• _What you need to do_:
Your reply must contain the full listing below, reproduced exactly, but no pictures.

• _Data below_:
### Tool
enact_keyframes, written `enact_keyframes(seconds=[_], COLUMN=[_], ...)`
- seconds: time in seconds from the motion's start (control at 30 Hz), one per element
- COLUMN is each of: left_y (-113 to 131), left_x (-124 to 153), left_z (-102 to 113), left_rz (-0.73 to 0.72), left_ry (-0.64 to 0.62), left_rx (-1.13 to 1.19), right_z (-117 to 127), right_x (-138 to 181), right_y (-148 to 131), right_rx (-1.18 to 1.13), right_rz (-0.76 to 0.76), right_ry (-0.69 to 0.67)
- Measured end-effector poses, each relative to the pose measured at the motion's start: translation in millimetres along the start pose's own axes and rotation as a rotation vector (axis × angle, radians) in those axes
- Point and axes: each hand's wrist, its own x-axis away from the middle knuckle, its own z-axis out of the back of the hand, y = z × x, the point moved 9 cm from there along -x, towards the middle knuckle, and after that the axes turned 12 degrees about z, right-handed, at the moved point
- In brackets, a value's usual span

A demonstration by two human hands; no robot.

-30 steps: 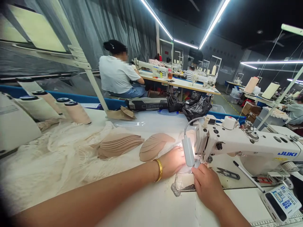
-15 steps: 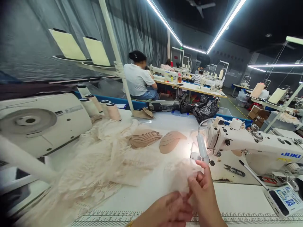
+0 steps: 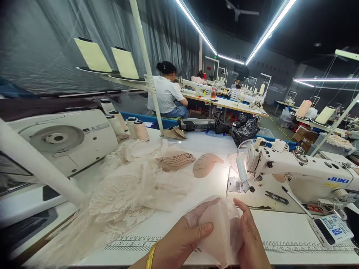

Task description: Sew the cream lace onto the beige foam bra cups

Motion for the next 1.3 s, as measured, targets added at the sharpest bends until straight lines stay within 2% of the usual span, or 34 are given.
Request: enact_keyframes(seconds=[0.13,0.23,0.37,0.5,0.73,0.87,1.1,1.3], left_y=[10,14,6,-3,8,13,16,11], left_x=[-3,-8,-16,-22,-17,-16,-15,-26], left_z=[5,16,32,32,10,10,13,-10], left_rz=[-0.062,-0.142,-0.158,-0.089,-0.132,-0.178,-0.193,-0.065], left_ry=[0.094,0.225,0.318,0.298,0.257,0.273,0.290,0.109], left_rx=[0.068,0.168,0.341,0.373,0.184,0.179,0.190,0.168], right_z=[-1,3,13,16,14,10,10,25], right_x=[5,5,2,1,1,-2,-6,-1], right_y=[6,11,15,18,17,16,16,10], right_rx=[-0.018,0.018,0.042,0.057,0.007,-0.090,-0.036,0.090], right_rz=[0.091,0.132,0.175,0.193,0.177,0.133,0.148,0.219], right_ry=[0.077,0.137,0.208,0.200,0.206,0.181,0.208,0.240])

• _Answer section_:
### Tool
enact_keyframes, written `enact_keyframes(seconds=[_], COLUMN=[_], ...)`
- seconds: time in seconds from the motion's start (control at 30 Hz), one per element
- COLUMN is each of: left_y (-113 to 131), left_x (-124 to 153), left_z (-102 to 113), left_rz (-0.73 to 0.72), left_ry (-0.64 to 0.62), left_rx (-1.13 to 1.19), right_z (-117 to 127), right_x (-138 to 181), right_y (-148 to 131), right_rx (-1.18 to 1.13), right_rz (-0.76 to 0.76), right_ry (-0.69 to 0.67)
- Measured end-effector poses, each relative to the pose measured at the motion's start: translation in millimetres along the start pose's own axes and rotation as a rotation vector (axis × angle, radians) in those axes
- Point and axes: each hand's wrist, its own x-axis away from the middle knuckle, its own z-axis out of the back of the hand, y = z × x, the point moved 9 cm from there along -x, towards the middle knuckle, and after that the axes turned 12 degrees about z, right-handed, at the moved point
- In brackets, a value's usual span

A demonstration by two human hands; no robot.

-30 steps: 
-15 steps: 
+0 steps: 

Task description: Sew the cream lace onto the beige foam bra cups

Motion for the next 1.3 s, as measured, targets added at the sharpest bends until straight lines stay within 2% of the usual span, or 34 are given.
Request: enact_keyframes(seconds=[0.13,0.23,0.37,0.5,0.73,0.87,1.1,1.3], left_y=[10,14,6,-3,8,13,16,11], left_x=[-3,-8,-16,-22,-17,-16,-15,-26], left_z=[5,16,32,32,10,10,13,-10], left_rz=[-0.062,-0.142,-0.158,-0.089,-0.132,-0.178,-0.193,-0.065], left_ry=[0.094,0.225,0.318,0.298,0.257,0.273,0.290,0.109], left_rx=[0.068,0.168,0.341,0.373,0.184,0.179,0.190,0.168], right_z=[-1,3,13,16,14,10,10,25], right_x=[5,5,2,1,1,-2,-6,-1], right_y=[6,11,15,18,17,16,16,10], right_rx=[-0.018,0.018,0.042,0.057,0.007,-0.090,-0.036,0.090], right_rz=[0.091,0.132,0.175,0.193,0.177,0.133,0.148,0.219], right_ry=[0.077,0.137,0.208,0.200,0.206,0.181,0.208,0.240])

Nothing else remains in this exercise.